The classification task is then based on which neuron had the most spikes. In the figure above we can see the accuracy increases over time when more information is observed. With just vision input, the robot can distinguish objects that look different but not objects that look the same but with different weights. Once the haptic sensor received more feedback while lifting the object, the combined SNN can reach a higher accuracy versus using a single modality.

b) Adam Allevato, Elaine Schaertl Short, Mitch Pryor, Andrea Thomaz. “Learning Labeled Robot Affordance Models Using Simulations and Crowdsourcing” (video)

Affordance can be defined as the functions an object affords an agent (see my paper for my definition.) A lot of research in this field tries to learn to identify affordances based on data labeled by experts. In this work, the authors try to ground affordance to language through crowd sourcing instead. The authors first tried to collect data by having subjects observe a real robot performing straight line movements that move towards a random location relative to an object. The subjects have to then enter the action the robot might be performing. The data collected turned out to be too noisy.

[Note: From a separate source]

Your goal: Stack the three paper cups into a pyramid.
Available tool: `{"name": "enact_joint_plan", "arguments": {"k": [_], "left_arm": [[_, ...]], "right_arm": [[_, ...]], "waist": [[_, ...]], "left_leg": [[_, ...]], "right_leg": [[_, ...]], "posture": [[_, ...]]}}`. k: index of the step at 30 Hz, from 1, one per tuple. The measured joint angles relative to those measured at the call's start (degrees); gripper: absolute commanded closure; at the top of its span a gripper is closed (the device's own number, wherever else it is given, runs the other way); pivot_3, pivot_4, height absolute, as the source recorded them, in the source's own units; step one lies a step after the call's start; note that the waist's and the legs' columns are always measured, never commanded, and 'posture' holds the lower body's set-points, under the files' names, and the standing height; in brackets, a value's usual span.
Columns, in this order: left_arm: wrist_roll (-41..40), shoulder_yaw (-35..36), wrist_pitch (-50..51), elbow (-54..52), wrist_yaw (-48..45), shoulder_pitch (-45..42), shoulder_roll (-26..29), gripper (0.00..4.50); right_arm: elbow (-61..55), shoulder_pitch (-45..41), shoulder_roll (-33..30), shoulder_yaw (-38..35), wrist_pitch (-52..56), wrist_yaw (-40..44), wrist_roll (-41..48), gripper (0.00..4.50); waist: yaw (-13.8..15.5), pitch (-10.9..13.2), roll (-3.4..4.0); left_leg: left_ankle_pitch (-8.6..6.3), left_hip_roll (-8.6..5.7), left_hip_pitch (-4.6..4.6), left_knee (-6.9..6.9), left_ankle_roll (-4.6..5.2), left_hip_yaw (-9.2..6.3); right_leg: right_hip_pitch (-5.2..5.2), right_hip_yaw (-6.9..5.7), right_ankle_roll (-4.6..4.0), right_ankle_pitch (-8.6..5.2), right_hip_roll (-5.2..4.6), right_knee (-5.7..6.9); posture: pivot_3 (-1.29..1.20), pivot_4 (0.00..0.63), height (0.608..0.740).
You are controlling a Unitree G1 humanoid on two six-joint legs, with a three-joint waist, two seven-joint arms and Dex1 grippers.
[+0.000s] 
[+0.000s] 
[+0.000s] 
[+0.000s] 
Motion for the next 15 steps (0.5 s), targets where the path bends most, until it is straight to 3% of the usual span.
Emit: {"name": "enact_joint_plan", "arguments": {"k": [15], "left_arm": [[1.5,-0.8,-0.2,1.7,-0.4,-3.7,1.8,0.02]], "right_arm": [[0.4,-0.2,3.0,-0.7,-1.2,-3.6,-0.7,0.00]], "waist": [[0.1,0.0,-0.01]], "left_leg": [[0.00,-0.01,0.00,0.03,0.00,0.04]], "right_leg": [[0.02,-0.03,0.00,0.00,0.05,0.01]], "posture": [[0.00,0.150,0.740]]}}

So what the authors did instead was to take the verbs describing these actions collected on the real robot and use them as options for multiple choice questions on mechanical turk with a simulated robot.

By counting the percentage of two actions chosen for the same robot action in the collected data, the authors came up with a way to define a hierarchical relationship between these labeled actions based on conditional probability. The following are two hierarchies built with different thresholds. Some of them kind of make sense. For example, the generated hierarchies below shows that tip is a kind of touch and flip is a kind of tip.

The authors also trained classifiers that take the robot arm motion and the resulting object pose change as input and output the most likely label. They showed that classifiers trained on the effect on the object performs better then classifiers trained on the robot arm motion. The authors claimed that this result suggests humans may consider affordance primarily as a function of the effect on the object rather than the action itself.

c) Hong Jun, Dylan Losey, Dorsa Sadigh. “Shared Autonomy with Learned Latent Actions” (video)

For some people with disability, a robot that can be easily teleoperated through a joystick would be quite helpful in daily life. However, if you ever tried to control a robot with a joystick you would know it is no easy task. Shared Autonomy tries to solve this problem by guessing what the user tries to achieve and helps the user finish the intended action. Although this approach is convenient in a setting which the robot can easily interpret the users plan, it does not provide options for more detailed manipulation preferences such as where to cut a tofu. The authors try to address this by combining shared autonomy with latent actions.

In this work, shared autonomy is used at the start of the teleoperation, once the robot has higher confidence of the action the user intended to execute, the robot gradually switches to a 2-dimensional latent space control (e.g. z is the latent space in figure above.) This latent space is trained with an autoencoder using training data consists of (state, action, belief) tuples, which belief is the robot’s belief over a set of candidate goals. This autoencoder is conditioned on state and belief, which both would be provided to the decoder during run time as shown below.

The authors tested on two interesting tasks: 1) entree task which the robot has to cut the tofu and move tofu to plate, 2) dessert task which the robot has to stab the marshmallow, scoop it on icing, then dip it in rice. They showed that their approach required less time and has less error when compared to a latency space or shared autonomy only approach. You can see the whole task sequence in this video.